Home | About | Sematext search-lucene.com search-hadoop.com
 Search Hadoop and all its subprojects:

Switch to Plain View
HBase, mail # dev - Re: HBase type support


+
Matteo Bertozzi 2013-03-14, 21:47
Copy link to this message
-
Re: HBase type support
Nick Dimiduk 2013-03-15, 17:01
On Thu, Mar 14, 2013 at 2:47 PM, Matteo Bertozzi <[EMAIL PROTECTED]>wrote:

> could you point me to the big picture of this jira?
>

The big picture is documented in the attachment on the ticket. If it's
lacking, let me clarify and improve the document.

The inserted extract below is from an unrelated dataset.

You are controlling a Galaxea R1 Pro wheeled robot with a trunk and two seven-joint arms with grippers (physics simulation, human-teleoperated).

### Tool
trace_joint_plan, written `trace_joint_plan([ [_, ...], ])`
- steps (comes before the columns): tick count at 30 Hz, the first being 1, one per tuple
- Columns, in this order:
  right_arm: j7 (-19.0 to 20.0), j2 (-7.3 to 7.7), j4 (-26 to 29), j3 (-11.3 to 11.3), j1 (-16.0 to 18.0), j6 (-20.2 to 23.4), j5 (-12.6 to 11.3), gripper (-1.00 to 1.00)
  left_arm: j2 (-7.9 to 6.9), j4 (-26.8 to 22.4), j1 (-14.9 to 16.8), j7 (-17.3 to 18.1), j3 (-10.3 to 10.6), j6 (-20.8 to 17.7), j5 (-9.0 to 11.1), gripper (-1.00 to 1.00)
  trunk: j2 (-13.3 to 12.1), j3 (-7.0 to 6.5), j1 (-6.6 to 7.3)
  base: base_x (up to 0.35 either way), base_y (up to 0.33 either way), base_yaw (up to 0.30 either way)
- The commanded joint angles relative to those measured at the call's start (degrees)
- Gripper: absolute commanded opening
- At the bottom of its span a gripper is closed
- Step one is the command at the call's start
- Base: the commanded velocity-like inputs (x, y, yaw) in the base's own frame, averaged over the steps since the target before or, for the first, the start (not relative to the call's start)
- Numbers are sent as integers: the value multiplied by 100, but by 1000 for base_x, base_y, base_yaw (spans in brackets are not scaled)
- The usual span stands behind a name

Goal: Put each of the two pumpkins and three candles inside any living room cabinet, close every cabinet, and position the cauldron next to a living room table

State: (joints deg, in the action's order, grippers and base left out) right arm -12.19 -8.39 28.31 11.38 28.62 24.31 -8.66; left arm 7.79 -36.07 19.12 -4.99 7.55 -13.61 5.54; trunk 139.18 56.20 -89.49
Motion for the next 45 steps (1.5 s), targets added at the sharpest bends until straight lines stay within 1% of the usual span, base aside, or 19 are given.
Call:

from what I've understood this is something like
> extending the Bytes.toInt() to all the types
> to allow the user to have something more like
>       table.putInt(myKey, 100);
>       int v = table.getInt(myKey)
>

That's only on the surface, but yes, as a final step, we could integrate
these types into the client API. I started some brain-storming about that
on HBASE-7941. As a naive blanket statement, anything supported by Bytes
should be supported natively by the client.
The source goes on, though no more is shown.